Brief: Would you output all the lines below precisely as they stand, leaving each picture out?

[[ Dataset extract open ]]

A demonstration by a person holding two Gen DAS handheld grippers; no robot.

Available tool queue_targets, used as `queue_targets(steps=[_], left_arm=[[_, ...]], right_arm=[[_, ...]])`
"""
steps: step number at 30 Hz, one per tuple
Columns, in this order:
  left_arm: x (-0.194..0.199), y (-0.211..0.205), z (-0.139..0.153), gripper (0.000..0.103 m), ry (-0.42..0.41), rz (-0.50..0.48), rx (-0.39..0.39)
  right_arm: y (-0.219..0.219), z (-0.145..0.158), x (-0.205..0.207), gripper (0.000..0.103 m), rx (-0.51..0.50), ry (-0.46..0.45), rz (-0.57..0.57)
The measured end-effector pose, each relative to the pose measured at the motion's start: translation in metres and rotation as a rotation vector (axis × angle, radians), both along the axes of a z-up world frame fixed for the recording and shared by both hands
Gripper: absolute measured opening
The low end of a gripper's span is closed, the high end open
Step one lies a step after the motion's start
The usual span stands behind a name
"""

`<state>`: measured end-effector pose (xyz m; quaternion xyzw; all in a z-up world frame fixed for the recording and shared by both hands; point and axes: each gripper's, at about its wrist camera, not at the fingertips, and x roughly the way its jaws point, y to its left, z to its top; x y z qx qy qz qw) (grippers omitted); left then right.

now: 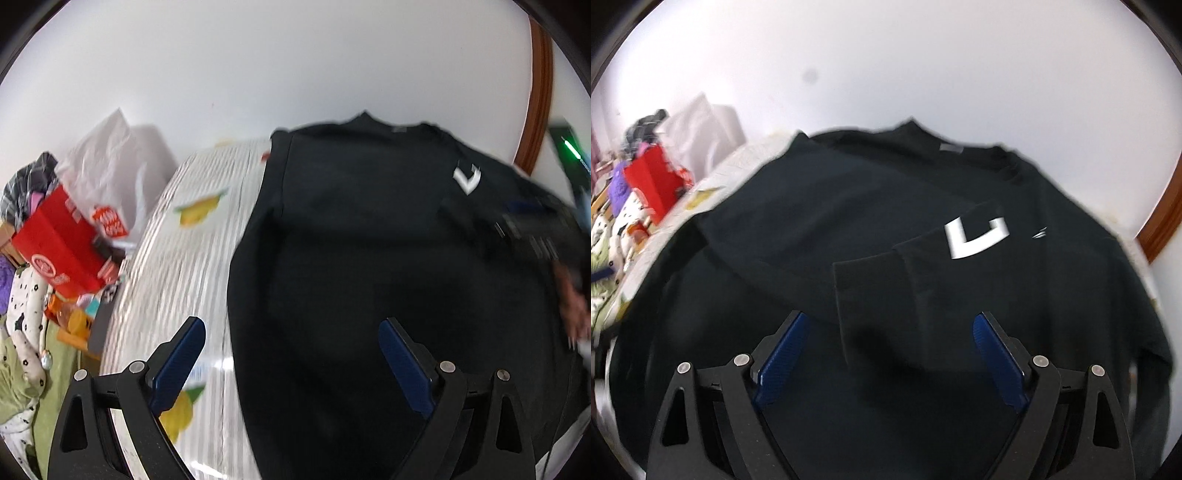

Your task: Fold small clothes

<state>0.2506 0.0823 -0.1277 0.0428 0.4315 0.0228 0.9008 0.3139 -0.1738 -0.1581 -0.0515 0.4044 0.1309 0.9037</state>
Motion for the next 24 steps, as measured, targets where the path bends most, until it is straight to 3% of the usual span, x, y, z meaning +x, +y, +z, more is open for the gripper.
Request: queue_targets(steps=[2, 4, 5, 7, 8, 9, 11, 15, 18, 21, 24], left_arm=[[-0.010, 0.004, -0.011, 0.095, -0.003, -0.004, 0.002], [-0.011, 0.005, -0.020, 0.095, 0.008, -0.007, -0.008], [-0.010, 0.006, -0.023, 0.095, 0.016, -0.005, -0.016], [-0.010, 0.007, -0.030, 0.095, 0.030, -0.005, -0.030], [-0.009, 0.008, -0.033, 0.095, 0.036, -0.003, -0.032], [-0.009, 0.010, -0.036, 0.095, 0.042, 0.005, -0.032], [-0.007, 0.013, -0.041, 0.095, 0.064, 0.028, -0.037], [-0.006, 0.022, -0.045, 0.095, 0.079, 0.051, -0.086], [-0.007, 0.025, -0.048, 0.095, 0.084, 0.056, -0.092], [-0.008, 0.027, -0.050, 0.095, 0.087, 0.064, -0.096], [-0.009, 0.027, -0.050, 0.095, 0.089, 0.070, -0.096]], right_arm=[[0.009, -0.012, 0.020, 0.090, 0.012, 0.033, -0.017], [0.018, -0.024, 0.033, 0.083, -0.024, 0.070, -0.025], [0.019, -0.026, 0.035, 0.071, -0.040, 0.067, -0.031], [0.017, -0.022, 0.035, 0.059, -0.042, 0.039, -0.027], [0.012, -0.018, 0.034, 0.036, -0.047, 0.033, -0.020], [0.005, -0.013, 0.032, 0.025, -0.032, 0.029, -0.009], [-0.023, 0.002, 0.030, 0.023, 0.007, 0.019, -0.030], [-0.103, 0.028, 0.029, 0.023, 0.009, -0.059, -0.180], [-0.175, 0.033, 0.041, 0.032, 0.016, -0.034, -0.332], [-0.204, 0.038, 0.040, 0.032, -0.070, -0.052, -0.432], [-0.208, 0.044, 0.027, 0.037, -0.001, -0.090, -0.396]])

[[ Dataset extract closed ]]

Your response:
A demonstration by a person holding two Gen DAS handheld grippers; no robot.

Available tool queue_targets, used as `queue_targets(steps=[_], left_arm=[[_, ...]], right_arm=[[_, ...]])`
"""
steps: step number at 30 Hz, one per tuple
Columns, in this order:
  left_arm: x (-0.194..0.199), y (-0.211..0.205), z (-0.139..0.153), gripper (0.000..0.103 m), ry (-0.42..0.41), rz (-0.50..0.48), rx (-0.39..0.39)
  right_arm: y (-0.219..0.219), z (-0.145..0.158), x (-0.205..0.207), gripper (0.000..0.103 m), rx (-0.51..0.50), ry (-0.46..0.45), rz (-0.57..0.57)
The measured end-effector pose, each relative to the pose measured at the motion's start: translation in metres and rotation as a rotation vector (axis × angle, radians), both along the axes of a z-up world frame fixed for the recording and shared by both hands
Gripper: absolute measured opening
The low end of a gripper's span is closed, the high end open
Step one lies a step after the motion's start
The usual span stands behind a name
"""

`<state>`: measured end-effector pose (xyz m; quaternion xyzw; all in a z-up world frame fixed for the recording and shared by both hands; point and axes: each gripper's, at about its wrist camera, not at the fingertips, and x roughly the way its jaws point, y to its left, z to its top; x y z qx qy qz qw) (grippers omitted); left then right.

now: 

Your task: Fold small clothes

<state>0.2506 0.0823 -0.1277 0.0428 0.4315 0.0228 0.9008 0.3139 -0.1738 -0.1581 -0.0515 0.4044 0.1309 0.9037</state>
Motion for the next 24 steps, as measured, targets where the path bends most, until it is straight to 3% of the usual span, x, y, z meaning +x, +y, +z, more is open for the gripper.
Request: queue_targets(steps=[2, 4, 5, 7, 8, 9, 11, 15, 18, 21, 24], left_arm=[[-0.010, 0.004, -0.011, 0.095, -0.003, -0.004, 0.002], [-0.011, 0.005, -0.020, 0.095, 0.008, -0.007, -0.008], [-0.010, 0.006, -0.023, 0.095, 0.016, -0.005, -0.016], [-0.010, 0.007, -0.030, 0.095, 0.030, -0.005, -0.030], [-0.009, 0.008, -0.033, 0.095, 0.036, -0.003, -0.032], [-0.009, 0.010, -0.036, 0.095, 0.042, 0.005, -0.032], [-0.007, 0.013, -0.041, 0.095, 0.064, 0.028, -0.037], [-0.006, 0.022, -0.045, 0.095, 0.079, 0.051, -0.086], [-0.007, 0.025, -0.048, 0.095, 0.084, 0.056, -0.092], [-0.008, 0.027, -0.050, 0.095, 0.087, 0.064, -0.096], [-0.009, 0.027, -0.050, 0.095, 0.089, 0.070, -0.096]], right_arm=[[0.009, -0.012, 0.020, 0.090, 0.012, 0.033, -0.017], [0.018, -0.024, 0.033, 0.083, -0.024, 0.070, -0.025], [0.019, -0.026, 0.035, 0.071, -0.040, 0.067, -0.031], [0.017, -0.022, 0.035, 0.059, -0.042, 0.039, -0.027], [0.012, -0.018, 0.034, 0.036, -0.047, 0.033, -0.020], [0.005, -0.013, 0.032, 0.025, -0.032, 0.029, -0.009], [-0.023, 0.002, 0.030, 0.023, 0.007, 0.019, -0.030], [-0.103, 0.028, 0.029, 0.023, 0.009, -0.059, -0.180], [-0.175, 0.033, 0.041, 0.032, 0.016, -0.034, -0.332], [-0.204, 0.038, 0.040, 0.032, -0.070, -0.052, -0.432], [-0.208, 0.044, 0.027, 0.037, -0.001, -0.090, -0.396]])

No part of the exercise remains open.